* **What needs to be done**
One number alone answers this: the count of lines below in which the word "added" is found.

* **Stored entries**
=== Begin Enclosure ===

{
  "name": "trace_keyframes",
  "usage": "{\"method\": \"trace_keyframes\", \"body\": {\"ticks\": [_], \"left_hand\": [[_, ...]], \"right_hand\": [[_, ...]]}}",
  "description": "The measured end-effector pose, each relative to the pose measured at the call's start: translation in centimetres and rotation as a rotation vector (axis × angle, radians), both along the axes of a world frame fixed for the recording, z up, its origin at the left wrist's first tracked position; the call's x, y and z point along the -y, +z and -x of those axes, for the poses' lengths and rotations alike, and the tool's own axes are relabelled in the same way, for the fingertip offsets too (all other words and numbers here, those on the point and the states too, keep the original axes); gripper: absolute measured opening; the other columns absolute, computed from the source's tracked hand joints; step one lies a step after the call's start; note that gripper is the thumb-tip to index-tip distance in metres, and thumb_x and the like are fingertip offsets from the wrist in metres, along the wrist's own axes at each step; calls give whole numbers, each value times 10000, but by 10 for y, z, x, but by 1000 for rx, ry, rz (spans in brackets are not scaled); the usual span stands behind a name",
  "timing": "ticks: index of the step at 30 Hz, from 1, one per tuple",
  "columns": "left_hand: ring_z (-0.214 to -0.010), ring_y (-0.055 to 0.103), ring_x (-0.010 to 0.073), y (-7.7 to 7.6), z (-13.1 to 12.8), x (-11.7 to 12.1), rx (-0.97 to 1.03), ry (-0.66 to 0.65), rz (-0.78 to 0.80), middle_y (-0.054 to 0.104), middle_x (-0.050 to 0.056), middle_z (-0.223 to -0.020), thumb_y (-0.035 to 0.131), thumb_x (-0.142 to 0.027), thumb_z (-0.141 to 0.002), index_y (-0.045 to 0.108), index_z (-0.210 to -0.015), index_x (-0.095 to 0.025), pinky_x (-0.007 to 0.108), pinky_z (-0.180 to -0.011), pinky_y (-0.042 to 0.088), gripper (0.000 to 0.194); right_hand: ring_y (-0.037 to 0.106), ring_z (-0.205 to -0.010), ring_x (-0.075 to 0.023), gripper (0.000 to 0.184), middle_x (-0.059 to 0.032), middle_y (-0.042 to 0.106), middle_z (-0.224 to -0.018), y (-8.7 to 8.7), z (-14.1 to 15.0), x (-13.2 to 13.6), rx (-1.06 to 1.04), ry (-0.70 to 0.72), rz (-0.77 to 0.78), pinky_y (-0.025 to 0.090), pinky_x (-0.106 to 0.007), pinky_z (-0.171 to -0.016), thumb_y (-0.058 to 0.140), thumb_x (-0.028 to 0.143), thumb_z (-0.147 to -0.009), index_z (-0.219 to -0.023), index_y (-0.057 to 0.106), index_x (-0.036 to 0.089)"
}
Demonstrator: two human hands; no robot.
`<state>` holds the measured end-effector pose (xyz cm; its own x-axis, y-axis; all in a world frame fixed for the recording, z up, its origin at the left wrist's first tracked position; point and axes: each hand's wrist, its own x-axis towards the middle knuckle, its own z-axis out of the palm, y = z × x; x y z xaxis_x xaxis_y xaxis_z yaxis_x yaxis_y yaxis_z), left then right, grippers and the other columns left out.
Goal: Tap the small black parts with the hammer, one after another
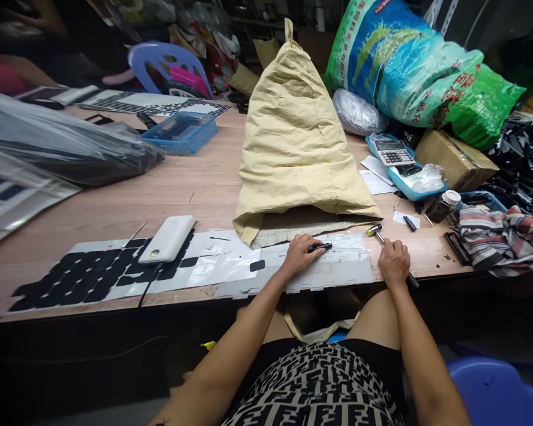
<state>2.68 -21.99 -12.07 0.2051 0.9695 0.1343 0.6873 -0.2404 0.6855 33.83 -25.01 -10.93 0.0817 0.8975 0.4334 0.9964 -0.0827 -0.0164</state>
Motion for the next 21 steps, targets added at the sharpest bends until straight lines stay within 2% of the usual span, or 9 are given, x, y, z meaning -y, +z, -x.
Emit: {"method": "trace_keyframes", "body": {"ticks": [4,8,10,13,17,21], "left_hand": [[-1017,547,251,-1,-2,1,19,-9,-4,704,38,-982,744,-328,-859,785,-1047,-260,391,-930,420,204],[-1044,543,257,3,-2,-3,26,-8,38,708,34,-995,766,-329,-843,789,-1046,-265,396,-952,413,214],[-1059,544,259,4,-1,-4,37,3,64,713,30,-1014,771,-330,-838,788,-1041,-273,398,-962,410,212],[-1088,546,263,6,-2,-5,52,15,110,720,25,-1026,780,-330,-825,788,-1020,-275,402,-971,407,203],[-1115,541,262,10,-3,-7,52,10,149,719,16,-1021,790,-315,-813,786,-1002,-283,411,-1001,391,192],[-1091,538,255,13,-4,-7,31,11,145,706,15,-1016,791,-316,-812,777,-954,-269,403,-981,394,150]], "right_hand": [[464,-863,-222,325,-91,606,-951,4,-2,-1,-86,37,10,330,-334,-742,496,257,-955,-1192,710,201],[553,-891,-220,354,-89,643,-970,11,17,9,-329,106,-16,429,-332,-785,480,285,-969,-1223,710,197],[606,-938,-220,365,-92,671,-1026,14,36,17,-491,219,-10,482,-338,-835,466,323,-987,-1239,700,202],[647,-997,-217,353,-90,702,-1072,21,69,27,-665,421,80,521,-356,-913,475,341,-999,-1240,698,211],[654,-1016,-205,365,-81,705,-1099,31,101,35,-716,544,132,530,-362,-946,474,299,-1007,-1304,676,232],[645,-937,-198,402,-77,671,-1004,32,114,38,-649,558,142,539,-337,-870,436,280,-1022,-1356,656,245]]}}
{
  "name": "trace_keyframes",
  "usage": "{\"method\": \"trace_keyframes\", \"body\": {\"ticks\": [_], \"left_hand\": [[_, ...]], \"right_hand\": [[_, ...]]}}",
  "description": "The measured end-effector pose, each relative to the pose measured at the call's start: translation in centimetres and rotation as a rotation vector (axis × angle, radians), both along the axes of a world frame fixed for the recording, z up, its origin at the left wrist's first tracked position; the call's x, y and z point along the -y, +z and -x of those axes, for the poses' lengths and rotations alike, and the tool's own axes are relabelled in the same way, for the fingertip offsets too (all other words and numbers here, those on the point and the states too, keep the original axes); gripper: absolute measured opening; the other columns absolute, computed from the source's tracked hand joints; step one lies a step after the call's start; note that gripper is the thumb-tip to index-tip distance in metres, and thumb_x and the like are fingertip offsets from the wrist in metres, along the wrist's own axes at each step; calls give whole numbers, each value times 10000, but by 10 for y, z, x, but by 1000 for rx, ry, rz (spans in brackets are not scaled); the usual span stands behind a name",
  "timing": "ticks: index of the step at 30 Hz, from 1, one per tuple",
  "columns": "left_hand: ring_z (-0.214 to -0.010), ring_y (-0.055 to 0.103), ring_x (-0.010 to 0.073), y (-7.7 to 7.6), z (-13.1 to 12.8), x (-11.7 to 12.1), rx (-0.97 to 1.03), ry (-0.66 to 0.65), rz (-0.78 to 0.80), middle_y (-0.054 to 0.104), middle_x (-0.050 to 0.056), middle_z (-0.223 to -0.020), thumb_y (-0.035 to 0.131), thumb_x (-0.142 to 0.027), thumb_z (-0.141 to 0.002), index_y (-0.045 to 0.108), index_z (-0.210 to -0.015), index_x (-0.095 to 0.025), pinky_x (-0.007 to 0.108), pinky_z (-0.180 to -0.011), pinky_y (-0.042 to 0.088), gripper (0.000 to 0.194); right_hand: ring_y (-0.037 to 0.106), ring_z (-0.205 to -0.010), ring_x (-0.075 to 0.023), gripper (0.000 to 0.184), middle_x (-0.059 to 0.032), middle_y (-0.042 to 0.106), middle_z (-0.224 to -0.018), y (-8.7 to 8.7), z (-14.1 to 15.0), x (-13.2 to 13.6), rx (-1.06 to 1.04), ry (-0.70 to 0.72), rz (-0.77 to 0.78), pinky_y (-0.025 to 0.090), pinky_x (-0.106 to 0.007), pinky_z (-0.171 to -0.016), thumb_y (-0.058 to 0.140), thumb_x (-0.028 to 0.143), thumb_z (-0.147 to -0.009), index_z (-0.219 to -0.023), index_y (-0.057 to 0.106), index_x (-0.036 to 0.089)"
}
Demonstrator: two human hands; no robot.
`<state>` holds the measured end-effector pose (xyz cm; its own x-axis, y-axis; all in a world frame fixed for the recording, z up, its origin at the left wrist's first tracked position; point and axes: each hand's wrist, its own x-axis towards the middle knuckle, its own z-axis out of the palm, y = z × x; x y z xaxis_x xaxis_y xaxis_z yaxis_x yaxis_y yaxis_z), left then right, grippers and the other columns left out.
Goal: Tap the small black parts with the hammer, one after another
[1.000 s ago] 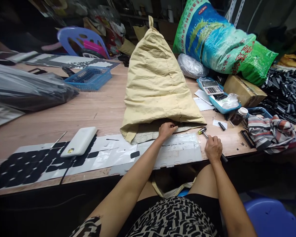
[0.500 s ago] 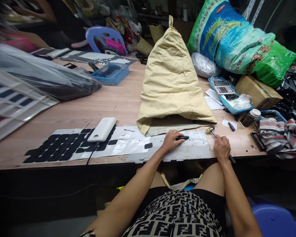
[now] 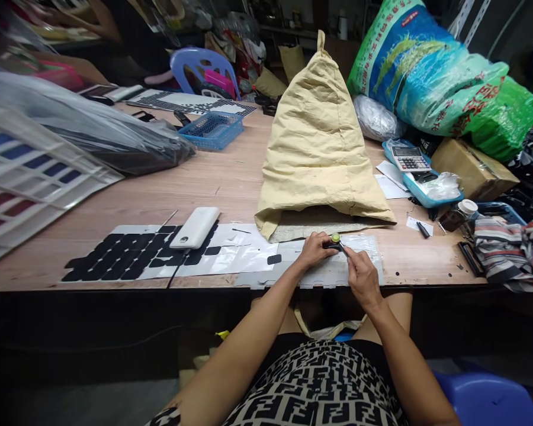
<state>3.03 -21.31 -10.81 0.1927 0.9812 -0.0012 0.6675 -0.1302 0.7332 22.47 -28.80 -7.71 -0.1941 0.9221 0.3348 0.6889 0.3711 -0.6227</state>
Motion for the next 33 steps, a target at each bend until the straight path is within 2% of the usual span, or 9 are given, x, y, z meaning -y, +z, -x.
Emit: {"method": "trace_keyframes", "body": {"ticks": [3,9,15,18,23,28,33], "left_hand": [[-1079,539,257,0,0,0,-7,6,-3,703,18,-1004,793,-319,-809,779,-947,-263,407,-972,395,150],[-1096,547,256,-1,-1,1,26,16,-3,712,13,-1000,786,-311,-810,794,-988,-291,410,-989,401,179],[-1094,550,258,0,-2,2,8,30,6,711,12,-1007,787,-321,-802,797,-995,-297,413,-990,403,194],[-1089,547,258,1,-1,1,-2,22,-1,712,14,-1011,790,-324,-799,795,-991,-288,416,-986,401,196],[-1086,540,266,-2,-1,0,9,17,-4,704,16,-998,788,-325,-798,791,-971,-282,416,-969,404,178],[-1078,531,265,-3,-1,0,16,5,3,684,20,-977,794,-323,-788,794,-955,-292,417,-977,400,170],[-1125,514,281,5,7,5,22,-103,23,669,31,-1049,826,-325,-752,808,-935,-300,454,-1038,387,185]], "right_hand": [[636,-877,-199,406,-67,652,-944,-5,-1,1,57,-13,22,537,-327,-815,437,265,-1013,-1347,667,253],[633,-897,-193,405,-71,642,-954,-8,-10,2,32,-62,-49,525,-326,-859,424,269,-1023,-1350,662,235],[639,-897,-191,400,-69,655,-959,-16,-17,4,85,-41,-27,521,-318,-850,410,285,-1029,-1327,673,241],[629,-903,-192,393,-65,664,-981,-17,-33,-2,158,-133,-79,503,-303,-811,423,294,-1024,-1318,680,255],[537,-794,-172,374,-60,635,-931,-16,-85,-27,447,-398,-155,382,-288,-669,469,250,-985,-1270,711,245],[460,-821,-208,354,-85,607,-884,-23,-124,-46,629,-478,-217,341,-321,-723,465,226,-970,-1198,735,210],[455,-866,-223,353,-85,617,-934,-28,-126,-46,649,-486,-215,323,-332,-748,468,266,-984,-1233,713,212]]}}
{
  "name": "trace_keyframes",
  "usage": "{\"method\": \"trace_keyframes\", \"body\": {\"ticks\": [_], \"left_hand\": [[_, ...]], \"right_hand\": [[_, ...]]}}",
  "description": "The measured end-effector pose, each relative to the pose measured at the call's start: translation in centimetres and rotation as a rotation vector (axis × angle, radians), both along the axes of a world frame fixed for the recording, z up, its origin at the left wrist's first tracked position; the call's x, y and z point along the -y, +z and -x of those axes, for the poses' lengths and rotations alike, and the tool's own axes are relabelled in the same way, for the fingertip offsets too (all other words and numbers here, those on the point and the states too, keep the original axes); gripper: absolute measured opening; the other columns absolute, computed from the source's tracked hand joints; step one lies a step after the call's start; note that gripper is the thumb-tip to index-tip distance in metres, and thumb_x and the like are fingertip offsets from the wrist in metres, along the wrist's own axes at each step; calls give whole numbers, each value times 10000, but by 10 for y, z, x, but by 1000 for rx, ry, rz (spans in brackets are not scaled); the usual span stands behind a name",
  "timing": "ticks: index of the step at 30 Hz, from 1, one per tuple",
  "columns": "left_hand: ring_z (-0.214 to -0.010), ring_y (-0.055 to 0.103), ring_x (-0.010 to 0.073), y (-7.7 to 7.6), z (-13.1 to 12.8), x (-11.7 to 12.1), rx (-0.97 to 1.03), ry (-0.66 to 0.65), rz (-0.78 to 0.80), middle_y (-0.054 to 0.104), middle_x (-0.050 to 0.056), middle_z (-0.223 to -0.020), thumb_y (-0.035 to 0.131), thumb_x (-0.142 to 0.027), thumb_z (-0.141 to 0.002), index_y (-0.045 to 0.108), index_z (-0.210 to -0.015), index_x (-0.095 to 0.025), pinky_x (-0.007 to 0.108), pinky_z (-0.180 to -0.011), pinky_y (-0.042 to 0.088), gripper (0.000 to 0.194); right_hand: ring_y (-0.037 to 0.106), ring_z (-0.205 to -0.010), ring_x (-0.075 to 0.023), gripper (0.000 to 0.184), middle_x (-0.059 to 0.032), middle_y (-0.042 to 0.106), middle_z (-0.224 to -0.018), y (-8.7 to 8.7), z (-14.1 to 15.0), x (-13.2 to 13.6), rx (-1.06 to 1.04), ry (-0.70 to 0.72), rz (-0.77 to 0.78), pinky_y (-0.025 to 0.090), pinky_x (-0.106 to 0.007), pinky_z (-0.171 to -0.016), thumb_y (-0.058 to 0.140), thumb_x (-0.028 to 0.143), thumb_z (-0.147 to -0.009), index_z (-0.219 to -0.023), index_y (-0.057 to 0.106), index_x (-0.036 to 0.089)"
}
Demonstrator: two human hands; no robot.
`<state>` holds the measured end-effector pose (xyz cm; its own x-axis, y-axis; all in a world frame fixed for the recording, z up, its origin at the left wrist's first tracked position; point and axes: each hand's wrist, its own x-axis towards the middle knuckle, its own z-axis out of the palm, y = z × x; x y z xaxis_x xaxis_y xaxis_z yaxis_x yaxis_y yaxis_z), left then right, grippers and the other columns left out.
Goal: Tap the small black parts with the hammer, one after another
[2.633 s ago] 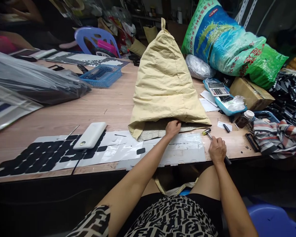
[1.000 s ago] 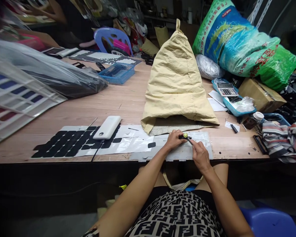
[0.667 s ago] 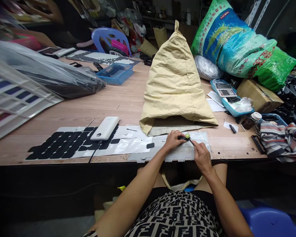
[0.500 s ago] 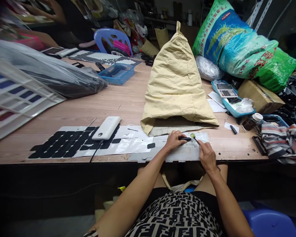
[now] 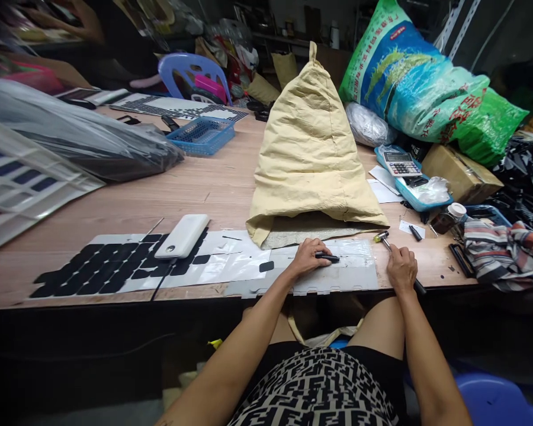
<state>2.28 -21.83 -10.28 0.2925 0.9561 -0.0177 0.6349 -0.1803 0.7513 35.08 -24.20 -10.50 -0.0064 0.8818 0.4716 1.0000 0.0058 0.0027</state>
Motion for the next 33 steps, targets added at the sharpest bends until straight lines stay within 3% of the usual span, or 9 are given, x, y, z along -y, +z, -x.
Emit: {"method": "trace_keyframes", "body": {"ticks": [6,10,14,17,20,24,27,30,33], "left_hand": [[-1421,360,359,0,16,57,23,-269,1,511,21,-1496,880,-261,-686,825,-874,-319,540,-1204,264,205],[-1492,274,386,-6,16,104,-80,-243,-92,395,13,-1616,878,-234,-681,811,-910,-327,584,-1220,239,256],[-1479,302,389,-4,11,114,-59,-239,-126,407,34,-1612,903,-302,-654,786,-858,-283,572,-1214,253,236],[-1324,488,320,2,2,91,37,-161,-129,629,55,-1377,826,-331,-750,764,-863,-270,492,-1136,373,144],[-1099,601,258,7,-15,46,64,25,-147,723,65,-1086,674,-300,-874,747,-964,-248,418,-1016,455,127],[-1100,600,294,11,-51,-25,-78,259,-129,702,114,-1112,590,-351,-927,734,-1102,-209,421,-974,471,268],[-1132,606,359,14,-78,-69,-192,336,-85,698,169,-1149,567,-449,-930,731,-1101,-178,461,-943,478,359],[-1060,666,353,15,-98,-97,-253,354,21,733,183,-1083,551,-456,-925,739,-1009,-170,437,-880,495,352],[-1007,700,322,13,-105,-108,-303,342,85,754,171,-1034,536,-354,-919,745,-971,-176,390,-813,502,279]], "right_hand": [[438,-860,-218,345,-84,613,-962,-1,1,1,5,-17,28,298,-341,-735,474,268,-982,-1241,695,214],[437,-869,-228,361,-95,607,-966,-2,2,1,31,-25,26,301,-344,-731,458,265,-982,-1253,688,206],[429,-863,-233,358,-101,595,-955,-3,4,1,30,-28,23,307,-348,-729,457,260,-981,-1249,687,201],[432,-870,-237,358,-105,592,-955,-3,5,1,33,-33,29,308,-351,-732,452,256,-988,-1254,685,197],[443,-885,-240,362,-102,598,-962,-3,5,2,46,-41,37,308,-350,-734,445,261,-1000,-1266,682,198],[443,-894,-240,359,-99,599,-961,-3,6,2,29,-34,47,310,-350,-731,441,257,-1002,-1267,677,200],[440,-895,-238,356,-100,594,-960,-2,6,3,2,-24,54,312,-350,-732,445,244,-994,-1265,672,198],[438,-897,-237,349,-101,584,-972,-2,5,3,-27,-24,65,318,-349,-735,467,230,-974,-1257,669,197],[438,-903,-237,344,-101,583,-979,-3,5,3,-34,-23,67,329,-349,-740,478,225,-959,-1244,669,196]]}}
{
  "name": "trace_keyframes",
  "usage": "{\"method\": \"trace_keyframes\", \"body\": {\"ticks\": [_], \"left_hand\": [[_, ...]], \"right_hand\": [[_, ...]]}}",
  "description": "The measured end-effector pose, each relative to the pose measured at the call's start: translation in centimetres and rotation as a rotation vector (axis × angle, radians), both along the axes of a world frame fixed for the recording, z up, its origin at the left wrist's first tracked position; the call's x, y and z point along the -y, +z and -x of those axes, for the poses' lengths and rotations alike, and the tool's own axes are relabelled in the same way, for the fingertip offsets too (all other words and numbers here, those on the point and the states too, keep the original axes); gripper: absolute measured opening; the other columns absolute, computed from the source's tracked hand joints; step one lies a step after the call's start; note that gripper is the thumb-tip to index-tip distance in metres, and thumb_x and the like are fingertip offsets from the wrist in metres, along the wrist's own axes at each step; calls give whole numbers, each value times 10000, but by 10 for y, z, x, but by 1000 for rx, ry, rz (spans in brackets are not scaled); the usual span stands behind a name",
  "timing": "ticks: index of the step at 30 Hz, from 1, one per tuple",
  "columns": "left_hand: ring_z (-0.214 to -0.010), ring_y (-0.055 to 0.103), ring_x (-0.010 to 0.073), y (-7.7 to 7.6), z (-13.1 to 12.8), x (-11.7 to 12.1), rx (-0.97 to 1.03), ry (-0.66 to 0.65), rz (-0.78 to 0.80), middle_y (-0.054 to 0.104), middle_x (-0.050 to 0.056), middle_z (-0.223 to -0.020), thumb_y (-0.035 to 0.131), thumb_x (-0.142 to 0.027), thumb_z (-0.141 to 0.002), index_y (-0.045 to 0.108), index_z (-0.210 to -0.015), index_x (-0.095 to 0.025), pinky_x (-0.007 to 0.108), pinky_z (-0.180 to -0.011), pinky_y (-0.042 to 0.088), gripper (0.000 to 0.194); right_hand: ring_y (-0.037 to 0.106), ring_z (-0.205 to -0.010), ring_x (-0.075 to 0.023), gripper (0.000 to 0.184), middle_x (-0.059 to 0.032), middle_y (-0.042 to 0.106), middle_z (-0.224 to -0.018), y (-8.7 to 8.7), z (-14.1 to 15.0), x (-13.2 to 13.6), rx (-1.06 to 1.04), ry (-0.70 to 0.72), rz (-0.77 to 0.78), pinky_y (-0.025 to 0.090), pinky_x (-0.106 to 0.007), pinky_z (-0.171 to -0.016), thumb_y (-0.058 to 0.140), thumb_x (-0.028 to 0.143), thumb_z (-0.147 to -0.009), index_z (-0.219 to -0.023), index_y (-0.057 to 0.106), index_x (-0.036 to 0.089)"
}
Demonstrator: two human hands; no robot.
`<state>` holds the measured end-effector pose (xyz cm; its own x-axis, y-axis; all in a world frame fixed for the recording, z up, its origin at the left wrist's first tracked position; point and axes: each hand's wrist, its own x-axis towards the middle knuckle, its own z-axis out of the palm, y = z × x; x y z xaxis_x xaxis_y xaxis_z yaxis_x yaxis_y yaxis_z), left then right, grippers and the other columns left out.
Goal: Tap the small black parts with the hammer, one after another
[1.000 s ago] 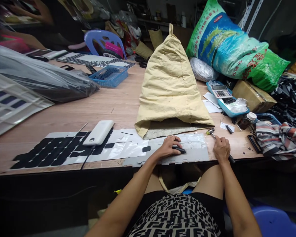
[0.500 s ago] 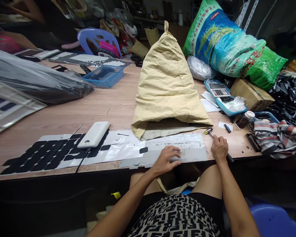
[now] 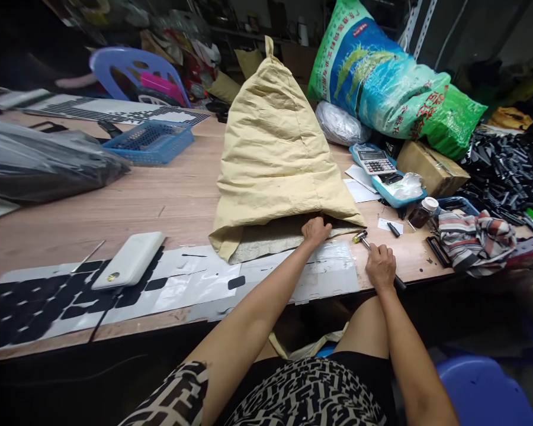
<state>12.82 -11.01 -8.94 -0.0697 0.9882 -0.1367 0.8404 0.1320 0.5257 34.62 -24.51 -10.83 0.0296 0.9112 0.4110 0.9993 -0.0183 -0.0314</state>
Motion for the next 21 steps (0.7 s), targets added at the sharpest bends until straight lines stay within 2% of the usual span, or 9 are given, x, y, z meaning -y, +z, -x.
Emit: {"method": "trace_keyframes", "body": {"ticks": [2,5,9,12,16,19,21], "left_hand": [[-1001,697,318,-2,5,2,-20,-15,-4,756,159,-1026,533,-309,-911,747,-983,-183,384,-798,499,259],[-1040,661,316,-4,28,17,-15,-87,-81,739,133,-1068,564,-301,-899,754,-1060,-205,391,-839,484,267],[-1035,588,271,-9,71,56,95,-283,-197,700,76,-1040,639,-306,-880,757,-1147,-251,365,-883,455,297],[-983,557,246,-17,93,85,182,-402,-197,680,55,-975,678,-305,-874,766,-1127,-258,354,-878,444,272],[-1023,548,248,-29,101,103,266,-388,-215,679,51,-1004,728,-300,-857,748,-1144,-251,369,-932,438,291],[-1023,554,241,-32,100,102,321,-352,-268,676,48,-1022,788,-284,-809,735,-1122,-230,367,-945,441,321],[-1002,557,234,-33,99,100,329,-328,-291,670,47,-1003,812,-274,-787,739,-1032,-213,366,-946,440,263]], "right_hand": [[439,-903,-237,339,-100,588,-979,0,0,0,10,2,-6,333,-349,-742,473,226,-959,-1234,669,195],[446,-903,-237,332,-100,596,-979,0,0,1,27,-4,-9,333,-348,-742,471,232,-966,-1229,670,194],[459,-908,-239,324,-100,594,-981,2,2,0,39,-17,3,329,-345,-743,481,241,-972,-1228,674,194],[460,-902,-239,317,-103,591,-985,3,2,0,46,-24,7,327,-347,-737,486,252,-973,-1217,680,191],[453,-884,-234,332,-105,593,-992,2,1,-2,48,-25,1,327,-349,-730,476,264,-977,-1228,681,192],[454,-874,-229,332,-107,598,-988,2,-2,-4,28,-21,0,333,-349,-739,475,266,-976,-1213,693,186],[464,-875,-228,324,-107,606,-979,3,-4,-5,-16,-23,14,347,-349,-751,481,265,-972,-1188,708,184]]}}
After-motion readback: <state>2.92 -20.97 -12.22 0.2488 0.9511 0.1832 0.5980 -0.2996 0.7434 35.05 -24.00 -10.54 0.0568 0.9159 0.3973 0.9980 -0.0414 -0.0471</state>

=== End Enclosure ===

* **Reply to the exercise**
3